National Trends and Waitlist Outcomes of Locoregional Therapy among Liver Transplant Candidates with Hepatocellular Carcinoma in the United States. Clinical gastroenterology and hepatology : the official clinical practice journal of the American Gastroenterological Association Kwong, A. J., Ghaziani, T. T., Yao, F., Sze, D., Mannalithara, A., Mehta, N. 2021


BACKGROUND & AIMS: Policy changes in the United States (US) have overall lengthened waiting times for patients with hepatocellular carcinoma (HCC). We investigate temporal trends in utilization of locoregional therapy (LRT) and associated waitlist outcomes among liver transplant (LT) candidates in the US.METHODS: Data for primary adult LT candidates listed from 2003-2018 who received HCC exception were extracted from the OPTN database. Explant histology was examined, and multivariable competing risk analysis was used to evaluate the association between LRT type and waitlist dropout.RESULTS: There were 31,609 eligible patients with at least one approved HCC exception, and 34,610 treatments among 24,145 LT candidates. The proportion with at least one LRT recorded increased from 42.3% in 2003 to 92.4% in 2018. Chemoembolization remains the most frequent type, followed by thermal ablation, with a notable increase in radioembolization from 3% in 2013 to 19% in 2018. Increased incidence of LRT was observed among patients with tumor burden beyond Milan, higher AFP, and more compensated liver disease.
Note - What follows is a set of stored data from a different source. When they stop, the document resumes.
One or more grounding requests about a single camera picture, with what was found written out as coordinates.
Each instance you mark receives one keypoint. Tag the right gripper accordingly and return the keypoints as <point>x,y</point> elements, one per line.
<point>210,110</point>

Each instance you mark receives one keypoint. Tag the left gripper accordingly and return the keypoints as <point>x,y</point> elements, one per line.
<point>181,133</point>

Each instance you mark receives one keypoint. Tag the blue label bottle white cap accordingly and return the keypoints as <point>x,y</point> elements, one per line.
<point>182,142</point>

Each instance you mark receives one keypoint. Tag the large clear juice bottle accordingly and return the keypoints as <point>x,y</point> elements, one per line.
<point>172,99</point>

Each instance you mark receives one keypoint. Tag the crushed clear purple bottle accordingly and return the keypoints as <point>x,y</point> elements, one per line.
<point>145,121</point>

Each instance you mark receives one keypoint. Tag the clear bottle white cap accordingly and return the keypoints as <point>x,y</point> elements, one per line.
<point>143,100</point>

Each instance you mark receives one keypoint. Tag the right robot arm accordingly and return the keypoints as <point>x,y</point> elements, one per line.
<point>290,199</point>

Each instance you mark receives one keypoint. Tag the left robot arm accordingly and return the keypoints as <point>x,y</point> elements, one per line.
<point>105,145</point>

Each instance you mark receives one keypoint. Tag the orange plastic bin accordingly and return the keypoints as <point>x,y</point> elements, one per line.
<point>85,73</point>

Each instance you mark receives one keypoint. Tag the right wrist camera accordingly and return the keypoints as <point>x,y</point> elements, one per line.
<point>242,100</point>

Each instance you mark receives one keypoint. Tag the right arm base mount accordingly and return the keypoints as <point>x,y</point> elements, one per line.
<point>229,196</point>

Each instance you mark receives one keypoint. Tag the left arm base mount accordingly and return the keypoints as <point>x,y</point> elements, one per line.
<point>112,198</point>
Receipt of any type of LRT was associated with a lower risk of waitlist dropout; there were no significant differences by number of LRT. In IPTW-adjusted analysis, radioembolization or ablation as the first LRT was associated with reduced risk of waitlist dropout compared to chemoembolization.CONCLUSIONS: In a large nationwide cohort of LT candidates with HCC, LRT and in particular radioembolization was increasingly used to bridge to LT. Patients with greater tumor burden and those with more compensated liver disease received more treatments while awaiting LT. Bridging LRT was associated with a lower risk of waitlist dropout.